Intergranular corrosion operated in a power law form as a function of time, and as the percentage of aluminum increased, the magnitude of the corroded area decreased (Figure 4e, Figure 5e and Figure 6e). This change in the intergranular corrosion makes sense because the presence of aluminum would increase the protective passive film, especially along the β phase, resulting in more difficulty corroding along the grains.

Overall, one can see that the Mg-6 wt% Al incurred less intergranular corrosion and general corrosion but greater pitting corrosion when compared with the pure magnesium, with the Mg-2 wt% Al in between the pure Mg and the 6 wt% aluminum. Both the general corrosion and intergranular corrosion would be affected by the aluminum addition, which would create a passive film that is more protective than the one created by the magnesium. This passive film would slow down the general corrosion, as the overall surface attack would need to break through the passive film before it could degrade the metal, and intergranular corrosion, as it would be difficult to corrode along the grains where the β phase is the most prevalent. However, the passive film would be less effective the farther away from the β phase, meaning that places within the α phase that are not covered by the passive film would be easy targets for pitting corrosion to begin. Once the passive film was broken through, more pits could form, although it did take longer for the pits to nucleate (Figure 6b).

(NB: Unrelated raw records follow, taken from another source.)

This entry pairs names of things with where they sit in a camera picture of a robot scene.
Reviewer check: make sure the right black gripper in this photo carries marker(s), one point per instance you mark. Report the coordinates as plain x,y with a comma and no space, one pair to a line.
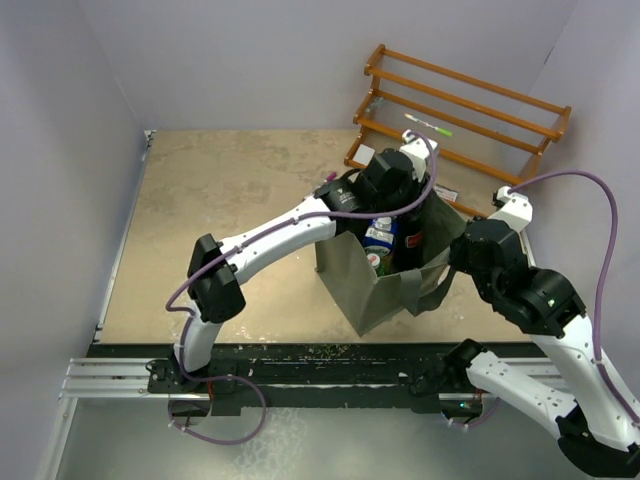
456,256

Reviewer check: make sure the glass cola bottle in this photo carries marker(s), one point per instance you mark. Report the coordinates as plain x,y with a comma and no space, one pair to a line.
410,241

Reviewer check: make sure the blue white beverage carton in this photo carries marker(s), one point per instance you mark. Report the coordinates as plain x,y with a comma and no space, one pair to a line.
380,236

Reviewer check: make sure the green bottle white cap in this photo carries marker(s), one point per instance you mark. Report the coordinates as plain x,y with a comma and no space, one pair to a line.
381,264

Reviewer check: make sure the green canvas bag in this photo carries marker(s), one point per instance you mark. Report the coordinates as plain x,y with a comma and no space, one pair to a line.
367,300

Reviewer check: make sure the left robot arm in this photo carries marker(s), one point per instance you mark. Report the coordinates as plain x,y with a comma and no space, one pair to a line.
394,183

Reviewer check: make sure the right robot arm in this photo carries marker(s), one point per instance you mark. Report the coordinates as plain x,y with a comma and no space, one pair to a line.
595,421

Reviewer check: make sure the small red white packet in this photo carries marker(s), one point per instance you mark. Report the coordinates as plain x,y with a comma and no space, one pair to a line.
446,193

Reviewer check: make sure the green marker pen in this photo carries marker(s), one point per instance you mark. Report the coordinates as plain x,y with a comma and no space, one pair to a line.
424,123

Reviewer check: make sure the white card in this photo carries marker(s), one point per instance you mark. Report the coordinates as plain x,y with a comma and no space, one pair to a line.
363,155

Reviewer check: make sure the wooden shelf rack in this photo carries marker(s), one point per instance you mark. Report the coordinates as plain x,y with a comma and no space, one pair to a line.
499,135

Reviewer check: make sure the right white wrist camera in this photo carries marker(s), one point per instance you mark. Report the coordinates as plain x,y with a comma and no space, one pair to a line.
513,208

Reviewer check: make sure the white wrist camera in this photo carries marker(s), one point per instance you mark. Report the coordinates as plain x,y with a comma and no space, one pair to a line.
513,208
418,151

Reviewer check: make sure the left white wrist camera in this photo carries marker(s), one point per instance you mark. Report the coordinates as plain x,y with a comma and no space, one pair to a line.
418,151

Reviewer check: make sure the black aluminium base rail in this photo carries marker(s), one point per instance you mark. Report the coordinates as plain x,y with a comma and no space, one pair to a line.
408,376

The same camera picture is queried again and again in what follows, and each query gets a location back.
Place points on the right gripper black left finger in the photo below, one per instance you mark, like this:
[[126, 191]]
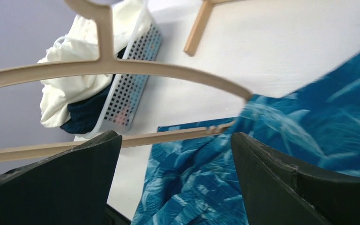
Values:
[[69, 188]]

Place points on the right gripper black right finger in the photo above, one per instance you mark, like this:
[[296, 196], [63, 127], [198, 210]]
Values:
[[279, 189]]

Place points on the navy blue shorts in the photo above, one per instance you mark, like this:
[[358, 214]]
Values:
[[84, 114]]

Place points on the dark teal patterned shorts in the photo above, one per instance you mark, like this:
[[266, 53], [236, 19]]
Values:
[[194, 182]]

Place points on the white plastic basket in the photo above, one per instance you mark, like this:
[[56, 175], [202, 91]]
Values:
[[143, 43]]

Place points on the white drawstring shorts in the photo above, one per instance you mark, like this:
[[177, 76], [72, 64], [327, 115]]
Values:
[[79, 44]]

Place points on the wooden hanger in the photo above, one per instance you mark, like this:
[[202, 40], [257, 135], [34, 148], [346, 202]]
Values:
[[108, 63]]

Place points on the wooden clothes rack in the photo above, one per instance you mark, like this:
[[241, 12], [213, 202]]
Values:
[[200, 24]]

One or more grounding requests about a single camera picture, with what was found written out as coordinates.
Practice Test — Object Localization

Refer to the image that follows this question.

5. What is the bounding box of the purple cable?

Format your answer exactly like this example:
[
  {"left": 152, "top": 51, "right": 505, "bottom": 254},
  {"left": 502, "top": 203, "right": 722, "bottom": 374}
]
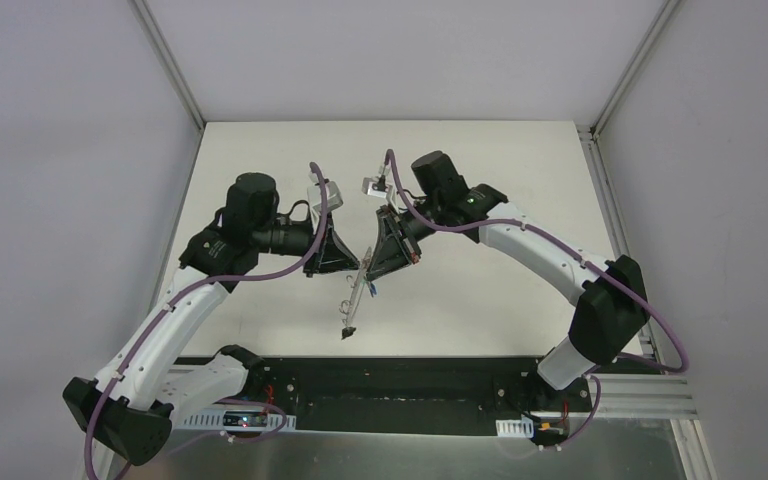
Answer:
[
  {"left": 383, "top": 148, "right": 691, "bottom": 454},
  {"left": 83, "top": 161, "right": 331, "bottom": 480}
]

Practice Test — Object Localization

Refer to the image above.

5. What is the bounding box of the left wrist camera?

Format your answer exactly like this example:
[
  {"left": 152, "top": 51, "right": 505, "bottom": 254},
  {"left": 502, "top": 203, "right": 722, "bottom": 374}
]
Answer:
[{"left": 307, "top": 172, "right": 344, "bottom": 216}]

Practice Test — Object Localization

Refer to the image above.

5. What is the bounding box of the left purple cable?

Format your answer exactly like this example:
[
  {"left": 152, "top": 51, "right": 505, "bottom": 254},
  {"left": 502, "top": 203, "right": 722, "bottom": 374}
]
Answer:
[{"left": 83, "top": 161, "right": 331, "bottom": 480}]

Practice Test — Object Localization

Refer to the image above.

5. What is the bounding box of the left white cable duct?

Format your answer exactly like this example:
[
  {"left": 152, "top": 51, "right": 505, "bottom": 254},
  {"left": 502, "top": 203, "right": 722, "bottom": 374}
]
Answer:
[{"left": 175, "top": 406, "right": 297, "bottom": 433}]

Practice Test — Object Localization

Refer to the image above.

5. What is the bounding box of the keyring with black key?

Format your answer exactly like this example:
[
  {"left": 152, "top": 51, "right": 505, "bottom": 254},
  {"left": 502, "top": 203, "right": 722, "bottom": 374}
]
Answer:
[{"left": 339, "top": 247, "right": 373, "bottom": 340}]

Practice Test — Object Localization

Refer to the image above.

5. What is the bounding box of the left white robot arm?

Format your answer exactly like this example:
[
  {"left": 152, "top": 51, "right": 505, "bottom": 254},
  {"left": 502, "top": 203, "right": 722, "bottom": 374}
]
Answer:
[{"left": 63, "top": 168, "right": 359, "bottom": 466}]

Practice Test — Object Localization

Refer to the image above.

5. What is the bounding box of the right white cable duct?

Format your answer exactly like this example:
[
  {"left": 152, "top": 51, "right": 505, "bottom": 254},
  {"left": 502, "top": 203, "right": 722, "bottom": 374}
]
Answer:
[{"left": 495, "top": 417, "right": 535, "bottom": 439}]

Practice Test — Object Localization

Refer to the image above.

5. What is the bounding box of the white cable duct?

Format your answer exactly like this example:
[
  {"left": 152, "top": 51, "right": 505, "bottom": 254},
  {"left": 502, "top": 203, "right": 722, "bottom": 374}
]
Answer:
[
  {"left": 175, "top": 406, "right": 297, "bottom": 433},
  {"left": 495, "top": 417, "right": 535, "bottom": 439}
]

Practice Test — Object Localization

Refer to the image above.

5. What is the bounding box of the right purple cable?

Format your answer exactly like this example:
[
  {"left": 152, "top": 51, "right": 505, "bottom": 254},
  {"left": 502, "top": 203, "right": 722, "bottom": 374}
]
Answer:
[{"left": 383, "top": 148, "right": 691, "bottom": 454}]

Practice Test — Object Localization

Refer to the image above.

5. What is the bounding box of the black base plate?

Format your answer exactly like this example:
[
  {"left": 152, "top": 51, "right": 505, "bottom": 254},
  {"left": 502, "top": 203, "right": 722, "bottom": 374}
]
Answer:
[{"left": 238, "top": 356, "right": 596, "bottom": 436}]

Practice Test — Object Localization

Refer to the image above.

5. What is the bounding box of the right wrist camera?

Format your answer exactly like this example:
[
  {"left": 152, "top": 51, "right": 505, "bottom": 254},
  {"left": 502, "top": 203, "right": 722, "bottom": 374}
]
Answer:
[{"left": 361, "top": 168, "right": 397, "bottom": 205}]

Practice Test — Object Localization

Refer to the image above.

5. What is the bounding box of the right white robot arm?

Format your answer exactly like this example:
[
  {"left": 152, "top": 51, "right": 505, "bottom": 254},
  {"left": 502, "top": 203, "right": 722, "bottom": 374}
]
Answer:
[{"left": 362, "top": 151, "right": 650, "bottom": 410}]

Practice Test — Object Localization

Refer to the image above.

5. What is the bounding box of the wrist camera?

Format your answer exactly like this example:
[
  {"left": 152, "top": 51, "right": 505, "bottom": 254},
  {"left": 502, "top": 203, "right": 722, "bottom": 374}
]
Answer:
[
  {"left": 307, "top": 172, "right": 344, "bottom": 216},
  {"left": 361, "top": 168, "right": 397, "bottom": 205}
]

However, for the pits to grow and then coalesce, the pits needed to break through the passive film closer to the β phase, which resulted in a slower overall nucleation (Figure 6b) and coalescence (Figure 6d). All of these interactions between the passive film formation and weight loss, pit nucleation, pit growth, and pit coalescence, along with the passive film formation and intergranular corrosion, are incredibly complex. However, with the additions to the ISV model provided above, it is clear that the new model accurately follows the corrosion behavior. This new model can account for the changes in behavior based on the addition of a passivating metal in different weight percentages.

5. Conclusions

A multiscale corrosion constitutive model of Walton et al. (2014) [21] was updated with a more physical multiscale basis with calibrated results coming only from the initial volume fractions of the two elements: magnesium and aluminum. The kinetics ISV equations incorporated the Butler–Volmer equation and was microstructure-dependent in order to distinguish between the different corrosion damage mechanisms: general corrosion, pitting corrosion, and intergranular corrosion. This new model provided for an accurate prediction of the various aspects of corrosion, regardless of the weight percentage of aluminum added. The theoretical framework of this model can be implemented as a finite element code, XFEM code, peridynamics code, or phase field code for engineering analysis and can be employed for other material systems. The long-term goal is to just pick elements of the periodic table and their associated weight percentages and then be able to predict the corrosion rates. This is what was accomplished herein for magnesium and aluminum.